On 21 December, 1997, I took my Meade 5-inch f/9 ED achromatic refractor to Fremont Peak, near Salinas, California, to take observing advantage of a break in wintry weather. It was cold, and I had to get up for work the next day, so I could not stay late, but sunset was early. I arrived at about 6:30 PM, and was soon set up.
Weather was brisk -- temperatures were in the 30s, with too much wind for high magnification -- I use the 5-inch on a Great Polaris mount, which is at its limits. Yet I was out for deep-sky work, and though there was no fog below, transparency was good, and I noticed no dew. I was the only person in the parking lot, so I could run my car to warm up, without bothering anyone. I dressed warmly -- down-filled booties instead of shoes, and street clothes plus powder pants, sweat shirt, down vest, windbreaker, knit wool hat, and mittens.

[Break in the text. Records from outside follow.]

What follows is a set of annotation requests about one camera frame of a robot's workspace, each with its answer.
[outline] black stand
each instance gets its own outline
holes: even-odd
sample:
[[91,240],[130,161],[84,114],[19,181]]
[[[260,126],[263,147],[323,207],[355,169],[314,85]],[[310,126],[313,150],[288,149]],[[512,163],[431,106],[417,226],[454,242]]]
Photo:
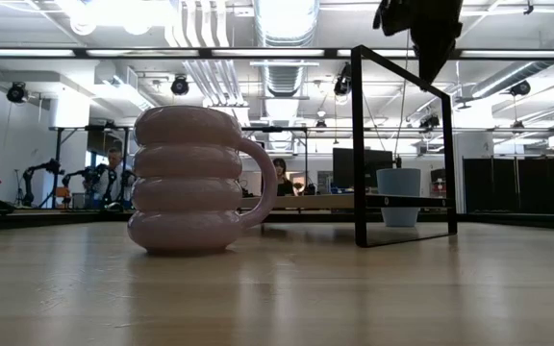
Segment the black stand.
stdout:
[[[374,247],[390,245],[408,241],[431,239],[440,236],[455,235],[457,233],[455,173],[452,144],[452,101],[450,95],[442,92],[434,86],[422,81],[420,78],[400,67],[394,62],[376,54],[372,50],[360,45],[351,51],[352,64],[352,131],[354,142],[354,219],[356,232],[356,245],[360,247]],[[388,71],[403,77],[419,86],[421,89],[431,92],[441,99],[441,119],[443,122],[443,145],[446,169],[446,198],[416,198],[385,195],[366,195],[365,193],[365,120],[363,104],[363,58],[375,62]],[[367,208],[446,208],[448,213],[448,232],[436,235],[411,237],[399,237],[395,240],[370,242],[366,229]]]

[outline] computer monitor
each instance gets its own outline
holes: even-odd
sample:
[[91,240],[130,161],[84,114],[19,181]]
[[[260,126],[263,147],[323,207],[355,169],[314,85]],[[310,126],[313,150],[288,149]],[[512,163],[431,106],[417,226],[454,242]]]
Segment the computer monitor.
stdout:
[[[392,168],[392,152],[365,150],[365,186],[377,187],[376,171]],[[333,148],[333,184],[339,188],[354,186],[354,150]]]

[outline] ceiling
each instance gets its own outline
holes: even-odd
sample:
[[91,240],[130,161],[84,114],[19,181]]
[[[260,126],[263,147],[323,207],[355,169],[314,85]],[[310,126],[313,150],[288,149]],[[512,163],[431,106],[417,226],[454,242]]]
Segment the ceiling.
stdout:
[[[98,26],[88,36],[71,33],[67,14],[57,12],[59,6],[54,1],[35,1],[43,11],[36,12],[30,6],[31,0],[0,1],[0,46],[78,46],[90,47],[166,47],[163,24],[153,26],[141,36],[128,34],[121,26]],[[371,21],[379,1],[365,0],[321,0],[320,13],[315,31],[314,46],[351,48],[364,44],[377,48],[405,48],[407,36],[404,33],[384,37],[381,31],[371,29]],[[536,9],[523,15],[527,1],[465,0],[461,21],[463,35],[458,39],[459,48],[550,48],[554,38],[554,1],[536,0]],[[142,5],[160,12],[167,1],[142,1]],[[227,34],[231,45],[236,47],[256,46],[253,5],[251,0],[228,1]],[[287,21],[287,12],[283,15]],[[98,61],[35,61],[0,60],[0,75],[9,71],[57,72],[91,93],[101,106],[93,107],[91,116],[110,117],[133,121],[139,115],[139,108],[128,100],[108,92],[103,85],[94,82],[94,69]],[[240,89],[249,104],[249,118],[259,119],[263,114],[264,88],[261,84],[259,68],[250,66],[250,61],[235,61]],[[417,62],[397,62],[417,74]],[[194,83],[185,96],[174,96],[170,84],[175,74],[185,74],[181,61],[116,61],[119,67],[130,66],[138,73],[139,88],[143,94],[159,105],[186,104],[202,105],[204,96]],[[473,85],[500,71],[510,62],[448,62],[436,79],[440,89],[455,91],[456,85]],[[298,108],[297,123],[313,126],[318,119],[318,111],[326,111],[327,125],[351,126],[351,105],[336,105],[332,87],[343,61],[318,61],[317,66],[309,67],[302,91],[303,100]],[[383,70],[372,62],[364,62],[364,92],[368,110],[378,123],[384,126],[398,126],[403,116],[415,122],[423,113],[415,114],[432,97],[415,86],[407,85],[405,100],[401,98],[402,80]],[[491,107],[493,125],[509,126],[515,116],[521,117],[554,107],[554,66],[528,79],[532,92],[525,97],[513,99],[510,95],[494,95],[484,100],[485,107]],[[536,127],[554,126],[552,117],[541,119]]]

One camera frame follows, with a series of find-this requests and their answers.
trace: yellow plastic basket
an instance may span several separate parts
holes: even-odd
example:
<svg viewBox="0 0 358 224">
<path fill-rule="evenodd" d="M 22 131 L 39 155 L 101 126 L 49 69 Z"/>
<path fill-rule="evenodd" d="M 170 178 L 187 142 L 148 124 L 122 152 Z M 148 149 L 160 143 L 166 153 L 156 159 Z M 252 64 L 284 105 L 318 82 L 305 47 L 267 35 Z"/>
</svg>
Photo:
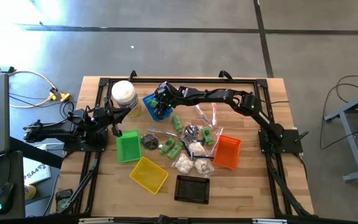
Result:
<svg viewBox="0 0 358 224">
<path fill-rule="evenodd" d="M 146 157 L 142 157 L 134 170 L 129 174 L 134 181 L 156 194 L 168 177 L 168 172 L 157 166 Z"/>
</svg>

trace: yellow cable
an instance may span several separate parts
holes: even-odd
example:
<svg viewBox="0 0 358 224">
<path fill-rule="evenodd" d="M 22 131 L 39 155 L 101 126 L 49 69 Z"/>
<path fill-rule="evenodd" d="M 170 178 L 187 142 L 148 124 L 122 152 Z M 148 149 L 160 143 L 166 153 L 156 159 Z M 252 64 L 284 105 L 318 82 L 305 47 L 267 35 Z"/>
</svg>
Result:
<svg viewBox="0 0 358 224">
<path fill-rule="evenodd" d="M 39 74 L 39 73 L 37 73 L 37 72 L 31 72 L 31 71 L 16 71 L 16 72 L 12 72 L 12 73 L 10 73 L 10 74 L 8 74 L 8 75 L 11 76 L 11 75 L 15 75 L 15 74 L 18 74 L 18 73 L 31 73 L 31 74 L 34 74 L 34 75 L 38 75 L 38 76 L 44 78 L 53 88 L 57 89 L 57 88 L 55 87 L 55 85 L 54 85 L 51 81 L 49 81 L 49 79 L 48 79 L 47 77 L 45 77 L 44 75 L 41 75 L 41 74 Z M 36 107 L 36 106 L 40 106 L 40 105 L 42 105 L 42 104 L 44 104 L 44 103 L 46 103 L 46 102 L 48 102 L 48 101 L 49 101 L 49 99 L 46 99 L 44 102 L 38 103 L 38 104 L 36 104 L 36 105 L 34 105 L 34 106 L 16 106 L 16 105 L 9 105 L 9 106 L 11 106 L 11 107 L 13 107 L 13 108 L 33 108 L 33 107 Z"/>
</svg>

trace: gray metal stand
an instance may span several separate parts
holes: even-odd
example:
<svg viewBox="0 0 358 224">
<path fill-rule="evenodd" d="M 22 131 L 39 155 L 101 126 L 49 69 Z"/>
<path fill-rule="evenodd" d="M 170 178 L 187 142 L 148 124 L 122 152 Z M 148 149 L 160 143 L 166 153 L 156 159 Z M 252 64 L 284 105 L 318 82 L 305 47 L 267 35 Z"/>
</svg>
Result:
<svg viewBox="0 0 358 224">
<path fill-rule="evenodd" d="M 358 148 L 357 148 L 356 141 L 354 140 L 351 128 L 350 128 L 349 123 L 347 122 L 347 118 L 346 118 L 347 112 L 352 111 L 352 113 L 356 113 L 357 111 L 355 111 L 355 110 L 357 108 L 358 108 L 358 98 L 348 102 L 348 104 L 343 106 L 341 109 L 325 116 L 324 120 L 325 120 L 325 122 L 330 122 L 335 118 L 341 119 L 342 125 L 345 129 L 345 133 L 346 133 L 346 135 L 349 135 L 347 137 L 347 140 L 349 141 L 349 144 L 351 146 L 352 153 L 353 153 L 353 156 L 356 161 L 357 168 L 358 168 Z M 358 172 L 353 172 L 351 174 L 343 175 L 343 179 L 345 182 L 350 181 L 350 180 L 358 180 Z"/>
</svg>

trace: gray concrete floor
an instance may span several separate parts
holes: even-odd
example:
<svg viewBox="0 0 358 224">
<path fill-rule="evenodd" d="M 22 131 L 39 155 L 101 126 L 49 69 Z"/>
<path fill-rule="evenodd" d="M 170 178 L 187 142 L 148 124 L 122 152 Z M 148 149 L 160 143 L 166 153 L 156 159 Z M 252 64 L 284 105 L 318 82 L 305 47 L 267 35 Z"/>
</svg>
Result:
<svg viewBox="0 0 358 224">
<path fill-rule="evenodd" d="M 136 70 L 139 75 L 216 76 L 225 69 L 234 77 L 267 76 L 258 34 L 30 32 L 9 25 L 257 29 L 251 0 L 12 2 L 0 0 L 0 64 L 43 73 L 74 98 L 85 75 Z M 260 0 L 260 5 L 267 29 L 358 30 L 358 0 Z M 303 147 L 315 213 L 358 221 L 358 181 L 342 181 L 343 174 L 357 169 L 347 141 L 319 148 L 327 92 L 341 77 L 358 75 L 358 36 L 268 35 L 267 44 L 274 76 L 285 79 L 295 124 L 310 132 Z M 347 82 L 358 85 L 358 78 Z M 47 83 L 30 75 L 13 77 L 10 88 L 23 95 L 48 94 Z M 358 95 L 357 89 L 343 89 L 346 99 Z M 332 94 L 327 112 L 343 104 Z M 57 107 L 11 108 L 11 136 L 21 139 L 21 128 L 38 118 L 59 117 Z M 324 130 L 324 144 L 344 134 L 337 121 Z M 28 215 L 40 214 L 45 203 L 32 205 Z"/>
</svg>

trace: blue container
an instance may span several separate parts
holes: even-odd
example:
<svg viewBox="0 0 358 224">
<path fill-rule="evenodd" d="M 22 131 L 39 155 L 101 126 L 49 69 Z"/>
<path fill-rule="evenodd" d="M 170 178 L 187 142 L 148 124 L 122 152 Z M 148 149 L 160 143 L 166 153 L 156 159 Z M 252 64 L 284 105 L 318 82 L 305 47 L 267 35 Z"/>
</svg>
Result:
<svg viewBox="0 0 358 224">
<path fill-rule="evenodd" d="M 155 115 L 154 115 L 154 108 L 152 108 L 149 104 L 149 100 L 153 100 L 154 99 L 154 93 L 150 94 L 149 96 L 146 96 L 145 98 L 143 98 L 143 102 L 144 105 L 146 105 L 147 110 L 149 111 L 151 117 L 153 118 L 154 121 L 160 121 Z M 169 117 L 169 115 L 172 113 L 172 109 L 167 110 L 164 113 L 164 118 Z"/>
</svg>

I do Messier surveys regularly. I added nine to the tally for the five-inch: At 36x, open clusters M35, M41, M46, M47, M48, M50, and M93 were unremarkably resolved, and galaxies M81 and M82 were easy, even down in the light dome of the Santa Clara Valley. M82 showed mottling. Then I moved to central Orion. I saw much nebulosity at 42 Orionis, including the local knots cataloged as NGC 1973, 1975, and 1977. I tried twice for the Horsehead Nebula. At first I could not see it, but later, with Orion higher, it was barely detectable without any filter at 36x, but only because I knew exactly where to look.
I have also been checking off the "big" Herschel list -- all 2500-odd deep-sky objects found by William Herschel. I mostly use my 6-inch f/10 Maksutov, but I decided to try the five-inch. I logged five faint open clusters in Canis Major and Puppis. namely NGC 2367, 2414, 2425, 2401, and 2396. The middle three are within a stone's throw of M46 and M47. I looked at NGC 2327, a bright patch in a larger IC nebula, and at the location given for NGC 2459 (epoch 2000: 7:52.0 +09:33) I saw a few faint stars near a brighter one.
As my evening closed, I switched to 74x to chase galaxy NGC 2481, in Gemini. It was easy, and to my surprise, with averted vision, I spotted its faint companion, NGC 2480, slightly north-preceding. This observation surprised me, so I pulled a Palomar Optical Sky Survey image off the web next morning, and verified what I had seen. I doubt I would have noticed the second object without its bright companion as a guide. _NGC_2000_ gives magnitudes for these two as 13 and 15, and I add the usual caveat about ratty visual magnitudes for galaxies. Still, 2480 is not bad for a 5-inch -- folks with medium-sized refractors can stop complaining about not being able to do deep-sky work. :-)
I struck camp at 10 PM and went home to bed, hoping that the good weather would hold through the holiday.